Die Sonne geht unter, Dunkelheit fällt über die Szenerie. Auch im Zug geht für einige Zeit das Licht aus. Die Menschen gehen umher, telefonieren, hier hat jeder ein oder zwei Handys. Niemand wirkt beunruhigt oder ungeduldig. Der Kellner verspricht uns "good dinner" mit Bier, leider nicht mehr kalt.

"Die Chinesen bauen hier im großen Stil"

In der dritten Klasse richten sich die Menschen auf die Nacht ein, belegen Bänke und Gänge. In der ersten Klasse klettern wir in die Betten und warten auf den Schlaf. Immer wieder ruckelt der Zug, irgendwo kracht es, Stimmengewirr. Dann endlich gegen drei Uhr setzt das sanfte Schaukeln und mit ihm ein tiefer Schlaf wieder ein.

Am nächsten Morgen geht die Sonne tiefrot auf. Wir sind jetzt seit 24 Stunden unterwegs. Wenig später halten wir an einem Baustellen- Lager. Moderne Maschinen und Lastwagen, Container und Zelte, in schnurgerader Reihe aufgebaut, versehen mit chinesischen Schriftzeichen. Daneben große Stapel mit fertig montierten Gleisen.

"Die Chinesen bauen hier", sagt Paul, ein junger Tansanier. "In großem Stil." In den folgenden Stunden ist eine breite, neu angelegte Sandpiste unser ständiger Begleiter. Unterführungen, Kiesgruben, Betonwerke, die die endlose Baustelle mit Material versorgen, alles generalstabsmäßig geplant.

Glaspaläste in Dodoma

Bei den Zwischenstopps zieht immer wieder der Duft von gebratenem Fleisch, deftigen Suppen oder gegrillten Maiskolben in die Nase. Vor dem Zug haben Frauen ihre wackeligen Tische und Grills aufgebaut, leider nur auf Höhe der zweiten und dritten Klasse.

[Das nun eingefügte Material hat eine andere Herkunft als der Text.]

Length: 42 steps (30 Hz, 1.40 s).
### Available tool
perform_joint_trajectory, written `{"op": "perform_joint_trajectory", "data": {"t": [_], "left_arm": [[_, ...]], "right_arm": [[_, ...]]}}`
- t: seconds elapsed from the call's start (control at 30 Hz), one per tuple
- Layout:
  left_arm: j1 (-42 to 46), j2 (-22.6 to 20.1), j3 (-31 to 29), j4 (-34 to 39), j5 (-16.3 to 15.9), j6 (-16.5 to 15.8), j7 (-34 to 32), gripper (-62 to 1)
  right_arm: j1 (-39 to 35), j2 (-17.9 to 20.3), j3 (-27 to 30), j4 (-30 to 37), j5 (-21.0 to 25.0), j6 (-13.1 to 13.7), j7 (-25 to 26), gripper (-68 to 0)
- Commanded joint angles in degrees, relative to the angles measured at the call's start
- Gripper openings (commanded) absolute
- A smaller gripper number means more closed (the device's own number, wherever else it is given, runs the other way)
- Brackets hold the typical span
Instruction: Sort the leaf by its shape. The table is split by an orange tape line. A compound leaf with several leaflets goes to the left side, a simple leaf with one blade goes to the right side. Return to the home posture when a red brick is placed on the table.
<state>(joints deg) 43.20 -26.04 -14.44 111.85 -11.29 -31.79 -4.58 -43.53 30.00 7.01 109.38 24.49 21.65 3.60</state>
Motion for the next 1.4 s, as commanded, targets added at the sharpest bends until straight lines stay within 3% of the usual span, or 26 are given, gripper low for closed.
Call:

Und als wir dann vor der großen Freiluftkantine stehen, sehen wir, was uns fehlt: Teller und Besteck. So ziemlich alle außer uns haben ihre Ausrüstung dabei. Nicht umsonst soll der Begriff Musungu vom Suaheli-Wort für "herumirren" kommen. Also müssen wir wieder auf Chipsi, Erdnüsse und Bananen zurückgreifen.

Am Nachmittag erreichen wir die Hauptstadt Dodoma. Ein paar Glaspaläste ragen zwischen den Häusern empor. Hier tagen zwar die Abgeordneten, das Leben - auch das politische - spielt sich aber nach wie vor in Daressalam ab, sagt Paul, der hier Internationale Beziehungen studiert hat und jetzt arbeitslos ist.

Für zwei Stunden auf dem Abstellgleis

Wir nutzen den Aufenthalt, verlassen den Bahnhof und finden zwar keine Sambusas, leckere Teigtaschen mit Hack oder Gemüse gefüllt, dafür ein kleines Restaurant wo wir Omelett mit Pommes, Chipsi Mayai, essen, kräftig gewürzt mit PiliPili.

Der Zug wartet am Bahnhof, Reisende stehen an den offenen Fenstern. Eine Mutter steigt mit ihrem nackten Kind auf dem Arm aus. Plötzlich reckt sich ein Arm aus dem Fenster und gießt eine Flasche Wasser über das Kleine. Es schreit. Vorsicht ist auch geboten, wenn man sich am Morgen während der Fahrt aus dem Fenster lehnt: Mancher Fahrgast verzichtet nicht auf das Zähneputzen, ein Schwall Wasser fliegt plötzlich vorbei.

Wieder wird es Nacht, kurz nach Mitternacht erreichen wir Morogoro, noch 200 Kilometer bis zum Ziel. Trotz der Nachtstunde herrscht auf dem Bahnsteig wildes Treiben. Kinder bieten Reiseproviant an. "Asali, Asali", Honig in Flaschen. Wir landen mal wieder auf dem Abstellgleis, diesmal aber nur für zwei Stunden.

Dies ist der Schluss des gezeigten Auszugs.